Kabila a ainsi acquis une stature et une reconnaissance internationales auxquelles aucun de ses opposants à la présidentielle ne peut prétendre. Comment imaginer en effet que Tshisekedi, vieux cheval de retour, de près de 80 ans d’âge, qui n’a rien compris au processus démocratique initié en 2005 par Joseph Kabila, bien mouillé par le mobutisme, (même s’il en a été par intermittence un opposant) – complaisant avec l’ « empereur » du Kasaï, le séparatiste Kalonji, au point de s’abaisser à traiter Patrice Lumumba de « crapaud » en 1961 - puisse être un recours et porteur de solutions pour l’avenir de la RDC ?

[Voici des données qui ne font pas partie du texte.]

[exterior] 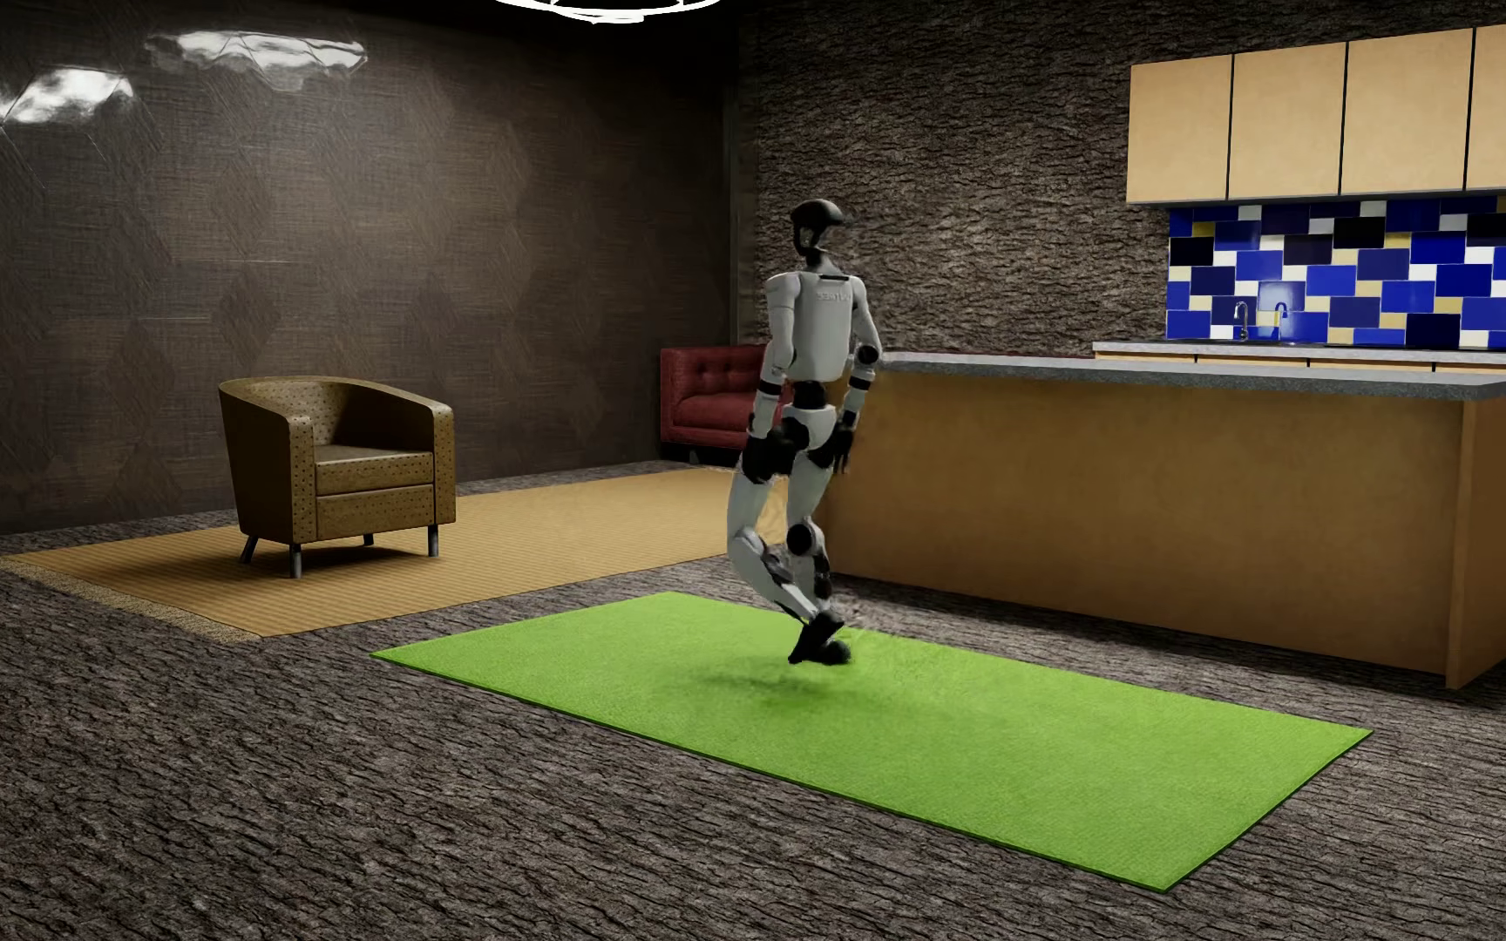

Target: Walk towards the armchair

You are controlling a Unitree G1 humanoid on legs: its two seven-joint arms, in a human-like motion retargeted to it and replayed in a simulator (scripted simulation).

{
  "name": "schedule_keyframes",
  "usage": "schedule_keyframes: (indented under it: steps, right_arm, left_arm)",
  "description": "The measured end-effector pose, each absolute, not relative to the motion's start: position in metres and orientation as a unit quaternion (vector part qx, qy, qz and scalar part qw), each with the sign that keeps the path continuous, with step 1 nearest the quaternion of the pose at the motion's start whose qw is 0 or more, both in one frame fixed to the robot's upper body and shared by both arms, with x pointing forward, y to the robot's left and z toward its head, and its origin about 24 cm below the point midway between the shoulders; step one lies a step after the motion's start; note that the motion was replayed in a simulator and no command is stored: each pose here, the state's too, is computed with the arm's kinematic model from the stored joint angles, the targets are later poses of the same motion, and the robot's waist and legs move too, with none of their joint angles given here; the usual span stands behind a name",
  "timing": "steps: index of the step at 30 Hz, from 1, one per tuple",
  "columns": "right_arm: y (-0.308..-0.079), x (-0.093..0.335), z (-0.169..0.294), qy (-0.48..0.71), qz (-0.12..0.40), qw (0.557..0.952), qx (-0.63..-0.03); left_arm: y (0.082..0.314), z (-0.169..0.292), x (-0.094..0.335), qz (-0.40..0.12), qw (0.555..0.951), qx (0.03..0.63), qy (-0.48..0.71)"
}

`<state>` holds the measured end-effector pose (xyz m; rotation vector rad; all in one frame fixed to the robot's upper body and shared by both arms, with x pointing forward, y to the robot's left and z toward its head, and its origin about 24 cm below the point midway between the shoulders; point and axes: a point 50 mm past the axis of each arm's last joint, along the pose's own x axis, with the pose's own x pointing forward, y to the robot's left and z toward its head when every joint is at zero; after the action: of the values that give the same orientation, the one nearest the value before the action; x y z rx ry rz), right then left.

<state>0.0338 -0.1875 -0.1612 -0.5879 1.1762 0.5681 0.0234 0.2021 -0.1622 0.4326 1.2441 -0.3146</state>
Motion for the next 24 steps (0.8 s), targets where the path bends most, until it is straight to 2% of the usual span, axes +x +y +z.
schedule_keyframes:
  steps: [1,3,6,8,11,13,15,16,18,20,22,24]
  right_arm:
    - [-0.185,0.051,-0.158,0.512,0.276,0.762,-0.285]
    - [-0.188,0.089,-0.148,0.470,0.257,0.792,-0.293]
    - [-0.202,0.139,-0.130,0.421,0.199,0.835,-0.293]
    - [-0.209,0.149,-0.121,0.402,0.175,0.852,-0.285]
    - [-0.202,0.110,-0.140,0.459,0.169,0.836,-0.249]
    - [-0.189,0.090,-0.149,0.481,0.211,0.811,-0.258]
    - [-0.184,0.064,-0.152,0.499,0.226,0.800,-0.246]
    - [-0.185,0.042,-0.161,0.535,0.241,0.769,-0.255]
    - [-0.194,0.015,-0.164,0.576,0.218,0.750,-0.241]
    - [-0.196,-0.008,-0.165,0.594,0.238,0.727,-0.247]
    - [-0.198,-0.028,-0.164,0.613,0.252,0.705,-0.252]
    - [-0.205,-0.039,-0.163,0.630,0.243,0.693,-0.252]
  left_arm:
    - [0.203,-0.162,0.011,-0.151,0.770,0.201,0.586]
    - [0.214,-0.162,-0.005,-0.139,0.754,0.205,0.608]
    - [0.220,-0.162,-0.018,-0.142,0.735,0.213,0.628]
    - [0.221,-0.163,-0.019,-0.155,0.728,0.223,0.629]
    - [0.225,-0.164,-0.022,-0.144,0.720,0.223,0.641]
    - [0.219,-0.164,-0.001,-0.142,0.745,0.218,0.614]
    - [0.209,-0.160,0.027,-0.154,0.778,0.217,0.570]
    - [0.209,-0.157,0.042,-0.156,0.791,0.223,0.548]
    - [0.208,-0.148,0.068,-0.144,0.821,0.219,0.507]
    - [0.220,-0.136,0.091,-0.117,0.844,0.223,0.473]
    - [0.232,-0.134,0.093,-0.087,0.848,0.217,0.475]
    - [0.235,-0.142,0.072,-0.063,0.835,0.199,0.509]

Quant à Vital Kamerhe, bien qu’honnête et compétent, et à Kongo wa Dondo, président respecté du Sénat, aucun d’eux n’a d’assise partisane suffisante pour changer la donne de l’élection présidentielle.

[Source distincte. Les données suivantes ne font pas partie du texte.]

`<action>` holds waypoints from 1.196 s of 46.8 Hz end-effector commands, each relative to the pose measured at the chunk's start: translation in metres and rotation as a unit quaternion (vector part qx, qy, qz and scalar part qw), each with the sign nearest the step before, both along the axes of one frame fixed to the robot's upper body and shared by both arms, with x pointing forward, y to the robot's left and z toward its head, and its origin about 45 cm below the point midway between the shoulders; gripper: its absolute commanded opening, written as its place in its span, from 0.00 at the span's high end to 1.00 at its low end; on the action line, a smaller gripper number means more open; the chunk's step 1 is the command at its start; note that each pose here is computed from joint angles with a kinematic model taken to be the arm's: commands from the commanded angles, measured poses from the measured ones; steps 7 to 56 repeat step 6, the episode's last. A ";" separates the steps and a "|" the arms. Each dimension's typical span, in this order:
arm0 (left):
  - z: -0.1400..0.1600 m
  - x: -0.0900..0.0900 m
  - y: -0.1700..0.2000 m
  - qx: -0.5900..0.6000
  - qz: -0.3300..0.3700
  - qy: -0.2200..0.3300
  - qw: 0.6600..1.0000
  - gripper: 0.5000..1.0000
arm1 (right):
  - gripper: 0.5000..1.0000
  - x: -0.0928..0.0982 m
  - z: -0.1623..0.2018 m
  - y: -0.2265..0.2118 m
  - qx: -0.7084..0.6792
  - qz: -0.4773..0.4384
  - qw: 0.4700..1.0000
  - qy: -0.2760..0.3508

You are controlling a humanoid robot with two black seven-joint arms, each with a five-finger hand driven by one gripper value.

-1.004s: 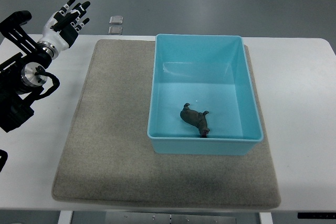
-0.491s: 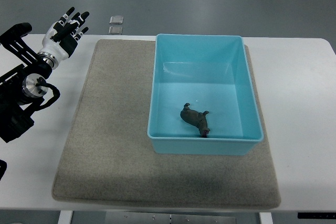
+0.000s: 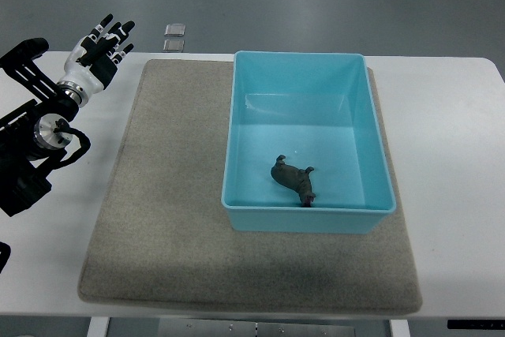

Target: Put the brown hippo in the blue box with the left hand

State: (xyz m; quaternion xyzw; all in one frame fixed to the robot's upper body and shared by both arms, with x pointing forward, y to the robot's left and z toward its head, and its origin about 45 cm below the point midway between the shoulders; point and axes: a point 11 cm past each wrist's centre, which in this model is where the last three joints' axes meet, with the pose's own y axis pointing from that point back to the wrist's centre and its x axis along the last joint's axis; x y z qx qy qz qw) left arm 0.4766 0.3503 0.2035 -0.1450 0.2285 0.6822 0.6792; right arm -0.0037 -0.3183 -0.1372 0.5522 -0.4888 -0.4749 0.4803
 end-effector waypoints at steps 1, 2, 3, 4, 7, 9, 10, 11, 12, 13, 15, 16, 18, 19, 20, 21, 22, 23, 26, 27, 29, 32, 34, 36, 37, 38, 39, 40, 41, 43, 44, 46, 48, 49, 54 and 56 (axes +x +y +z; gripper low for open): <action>0.000 0.000 -0.001 0.000 0.000 0.000 1.000 0.00 | 0.13 0.000 0.000 0.000 0.000 0.001 1.000 0.001; 0.000 0.000 -0.001 0.000 0.000 0.000 1.000 0.00 | 0.13 -0.001 0.000 -0.001 -0.001 0.002 1.000 0.002; 0.000 0.000 -0.001 0.000 0.000 0.000 1.000 0.01 | 0.13 -0.002 0.000 -0.001 -0.002 0.005 1.000 0.003; 0.000 0.000 -0.001 0.000 0.000 0.000 1.000 0.00 | 0.13 -0.003 0.000 -0.001 -0.002 0.005 1.000 0.003; 0.000 0.000 -0.001 0.000 0.000 0.000 1.000 0.00 | 0.13 -0.003 0.000 0.000 0.000 0.008 1.000 0.005; 0.000 0.000 -0.001 0.000 0.000 0.000 1.000 0.00 | 0.13 -0.003 0.000 0.000 0.000 0.008 1.000 0.005; 0.000 0.000 -0.001 0.000 0.000 0.000 1.000 0.00 | 0.13 -0.003 0.000 0.000 0.000 0.008 1.000 0.005; 0.000 0.000 -0.001 0.000 0.000 0.000 1.000 0.00 | 0.13 -0.003 0.000 0.000 0.000 0.008 1.000 0.005; 0.000 0.000 -0.001 0.000 0.000 0.000 1.000 0.00 | 0.13 -0.003 0.000 0.000 0.000 0.008 1.000 0.005; 0.000 0.000 -0.001 0.000 0.000 0.000 1.000 0.00 | 0.13 -0.003 0.000 0.000 0.000 0.008 1.000 0.005; 0.000 0.000 -0.001 0.000 0.000 0.000 1.000 0.00 | 0.13 -0.003 0.000 0.000 0.000 0.008 1.000 0.005; 0.000 0.000 -0.001 0.000 0.000 0.000 1.000 0.00 | 0.13 -0.003 0.000 0.000 0.000 0.008 1.000 0.005; 0.000 0.000 -0.001 0.000 0.000 0.000 1.000 0.00 | 0.13 -0.003 0.000 0.000 0.000 0.008 1.000 0.005; 0.000 0.000 -0.001 0.000 0.000 0.000 1.000 0.00 | 0.13 -0.003 0.000 0.000 0.000 0.008 1.000 0.005; 0.000 0.000 -0.001 0.000 0.000 0.000 1.000 0.00 | 0.13 -0.003 0.000 0.000 0.000 0.008 1.000 0.005; 0.000 0.000 -0.001 0.000 0.000 0.000 1.000 0.00 | 0.13 -0.003 0.000 0.000 0.000 0.008 1.000 0.005; 0.000 0.000 -0.001 0.000 0.000 0.000 1.000 0.00 | 0.13 -0.003 0.000 0.000 0.000 0.008 1.000 0.005; 0.000 0.000 -0.001 0.000 0.000 0.000 1.000 0.00 | 0.13 -0.003 0.000 0.000 0.000 0.008 1.000 0.005; 0.000 0.000 -0.001 0.000 0.000 0.000 1.000 0.00 | 0.13 -0.003 0.000 0.000 0.000 0.008 1.000 0.005; 0.000 0.000 -0.001 0.000 0.000 0.000 1.000 0.00 | 0.13 -0.003 0.000 0.000 0.000 0.008 1.000 0.005; 0.000 0.000 -0.001 0.000 0.000 0.000 1.000 0.00 | 0.13 -0.003 0.000 0.000 0.000 0.008 1.000 0.005; 0.000 0.000 -0.001 0.000 0.000 0.000 1.000 0.00 | 0.13 -0.003 0.000 0.000 0.000 0.008 1.000 0.005; 0.000 0.000 -0.001 0.000 0.000 0.000 1.000 0.00 | 0.13 -0.003 0.000 0.000 0.000 0.008 1.000 0.005; 0.000 0.000 -0.001 0.000 0.000 0.000 1.000 0.00 | 0.13 -0.003 0.000 0.000 0.000 0.008 1.000 0.005; 0.000 0.000 -0.001 0.000 0.000 0.000 1.000 0.00 | 0.13 -0.003 0.000 0.000 0.000 0.008 1.000 0.005; 0.000 0.000 -0.001 0.000 0.000 0.000 1.000 0.00 | 0.13 -0.003 0.000 0.000 0.000 0.008 1.000 0.005; 0.000 0.000 -0.001 0.000 0.000 0.000 1.000 0.00 | 0.13 -0.003 0.000 0.000 0.000 0.008 1.000 0.005; 0.000 0.000 -0.001 0.000 0.000 0.000 1.000 0.00 | 0.13 -0.003 0.000 0.000 0.000 0.008 1.000 0.005; 0.000 0.000 -0.001 0.000 0.000 0.000 1.000 0.00 | 0.13 -0.003 0.000 0.000 0.000 0.008 1.000 0.005; 0.000 0.000 -0.001 0.000 0.000 0.000 1.000 0.00 | 0.13 -0.003 0.000 0.000 0.000 0.008 1.000 0.005; 0.000 0.000 -0.001 0.000 0.000 0.000 1.000 0.00 | 0.13 -0.003 0.000 0.000 0.000 0.008 1.000 0.005; 0.000 0.000 -0.001 0.000 0.000 0.000 1.000 0.00 | 0.13 -0.003 0.000 0.000 0.000 0.008 1.000 0.005; 0.000 0.000 -0.001 0.000 0.000 0.000 1.000 0.00 | 0.13 -0.003 0.000 0.000 0.000 0.008 1.000 0.005; 0.000 0.000 -0.001 0.000 0.000 0.000 1.000 0.00 | 0.13 -0.003 0.000 0.000 0.000 0.008 1.000 0.005; 0.000 0.000 -0.001 0.000 0.000 0.000 1.000 0.00 | 0.13 -0.003 0.000 0.000 0.000 0.008 1.000 0.005; 0.000 0.000 -0.001 0.000 0.000 0.000 1.000 0.00 | 0.13 -0.003 0.000 0.000 0.000 0.008 1.000 0.005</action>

Le danger pour le président élu en 2011, et pour le Congo, est ailleurs. S’il est réélu, Kabila le sera – comme chacun de ses concurrents le serait - avec moins de 50% des suffrages. Se posera alors la question de sa légitimité, qu’il devra chercher dans une majorité parlementaire qui sera difficile à trouver. Le pire serait que l’on voie alors l’opposition tout entière coalisée contre lui (une stratégie d’union entre ses divers concurrents a déjà été mise en place), confortée encore par le mode de scrutin proportionnel retenu pour les élections législatives, source potentielle de conflit permanent entre le pouvoir législatif et le pouvoir exécutif. Comment, dans ces conditions, mener une politique susceptible de résoudre, enfin, les problèmes de la RDC et surtout d’éviter son atomisation ? Si l’on considère que seule l’affirmation d’un État congolais fort, qui passe par l’avènement d’un exécutif incontestable, est la condition du retour à la stabilité du Kivu, et par là, de la sauvegarde de l’unité du pays, on ne peut que déplorer, par avance, les difficultés que menace de faire naître une coalition hétéroclite uniquement cimentée par le rejet de Kabila.

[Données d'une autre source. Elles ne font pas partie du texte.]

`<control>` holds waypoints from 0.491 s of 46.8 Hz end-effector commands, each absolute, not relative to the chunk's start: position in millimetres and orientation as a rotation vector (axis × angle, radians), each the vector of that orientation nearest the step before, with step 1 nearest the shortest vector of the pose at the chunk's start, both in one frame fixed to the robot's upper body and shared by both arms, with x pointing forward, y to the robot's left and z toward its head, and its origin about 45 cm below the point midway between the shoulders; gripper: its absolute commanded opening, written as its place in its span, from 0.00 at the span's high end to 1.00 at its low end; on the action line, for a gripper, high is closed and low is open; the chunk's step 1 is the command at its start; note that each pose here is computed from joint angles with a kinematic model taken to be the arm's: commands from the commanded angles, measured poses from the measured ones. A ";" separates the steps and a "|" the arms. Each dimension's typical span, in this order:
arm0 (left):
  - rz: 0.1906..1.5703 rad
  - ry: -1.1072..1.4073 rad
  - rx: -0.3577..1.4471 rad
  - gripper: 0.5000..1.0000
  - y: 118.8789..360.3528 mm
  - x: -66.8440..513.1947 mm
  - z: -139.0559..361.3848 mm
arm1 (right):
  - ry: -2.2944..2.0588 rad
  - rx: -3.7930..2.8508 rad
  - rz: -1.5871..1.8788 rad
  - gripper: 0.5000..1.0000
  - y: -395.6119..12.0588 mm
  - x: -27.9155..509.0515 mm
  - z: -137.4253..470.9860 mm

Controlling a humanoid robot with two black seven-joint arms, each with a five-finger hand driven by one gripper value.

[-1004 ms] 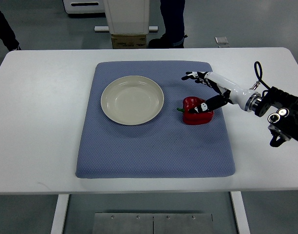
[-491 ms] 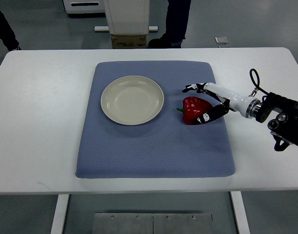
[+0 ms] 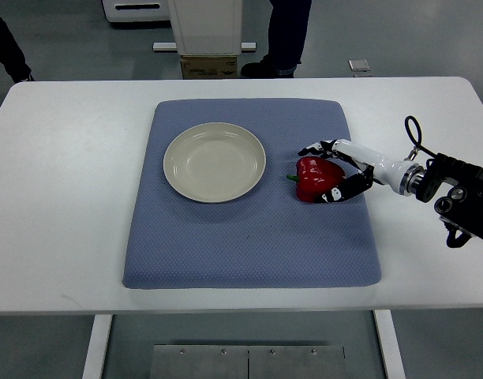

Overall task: Place red pepper on plate with right hand
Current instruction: 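Close the right hand fingers around the red bell pepper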

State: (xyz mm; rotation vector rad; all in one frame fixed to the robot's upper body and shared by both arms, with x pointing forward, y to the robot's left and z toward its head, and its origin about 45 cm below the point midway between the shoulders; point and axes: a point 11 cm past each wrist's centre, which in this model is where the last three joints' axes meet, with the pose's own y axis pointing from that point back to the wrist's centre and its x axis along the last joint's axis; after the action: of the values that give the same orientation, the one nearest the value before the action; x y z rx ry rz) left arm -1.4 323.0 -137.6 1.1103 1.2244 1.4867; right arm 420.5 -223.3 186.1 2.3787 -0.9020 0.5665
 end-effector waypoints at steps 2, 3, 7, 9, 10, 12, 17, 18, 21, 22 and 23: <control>1.487 1.224 1.111 0.00 323.2 -1.5 -137.6 | -0.900 2.377 0.566 0.19 -223.7 420.3 185.3; 1.487 1.224 1.111 0.00 323.2 -1.5 -137.6 | -0.900 2.377 0.566 0.20 -223.7 420.3 185.3; 1.488 1.225 1.110 0.00 323.2 -1.4 -137.6 | -0.902 2.373 0.565 0.23 -224.7 420.7 184.9; 1.487 1.224 1.111 0.00 323.2 -1.5 -137.6 | -0.902 2.373 0.565 0.24 -224.7 420.7 184.9; 1.488 1.225 1.110 0.00 323.2 -1.4 -137.6 | -0.902 2.374 0.566 0.24 -224.6 420.7 185.0; 1.487 1.224 1.111 0.00 323.2 -1.5 -137.6 | -0.903 2.372 0.564 0.25 -225.2 420.9 184.8; 1.488 1.225 1.110 0.00 323.2 -1.4 -137.6 | -0.894 2.363 0.561 0.27 -226.8 419.7 181.3; 1.487 1.224 1.111 0.00 323.2 -1.5 -137.6 | -0.892 2.363 0.560 0.27 -226.7 419.5 180.9; 1.485 1.224 1.110 0.00 322.6 -1.4 -137.6 | -0.892 2.363 0.560 0.28 -226.7 419.5 180.9; 1.485 1.224 1.110 0.00 322.6 -1.4 -137.6 | -0.894 2.362 0.561 0.28 -226.8 419.6 181.0; 1.487 1.224 1.111 0.00 323.2 -1.5 -137.6 | -0.893 2.361 0.563 0.28 -226.8 419.6 180.9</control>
State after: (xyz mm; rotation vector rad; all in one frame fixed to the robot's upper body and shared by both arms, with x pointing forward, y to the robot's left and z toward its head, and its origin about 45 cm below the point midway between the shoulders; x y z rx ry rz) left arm -1.5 323.2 -137.6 1.1109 1.2240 1.4868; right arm 419.5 -226.7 181.0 2.3619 -0.8924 0.5615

À cette paralysie à craindre d’un fonctionnement normal des institutions, s’ajoute, en effet, le risque de voir l’opposition refuser le verdict des urnes. Un proche de Tshisekedi, rencontré en octobre à Paris, m’a fait part de sa certitude qu’il y aurait très probablement une vague de contestation dès le lendemain de l’élection dont la régularité est d’ores et déjà contestée.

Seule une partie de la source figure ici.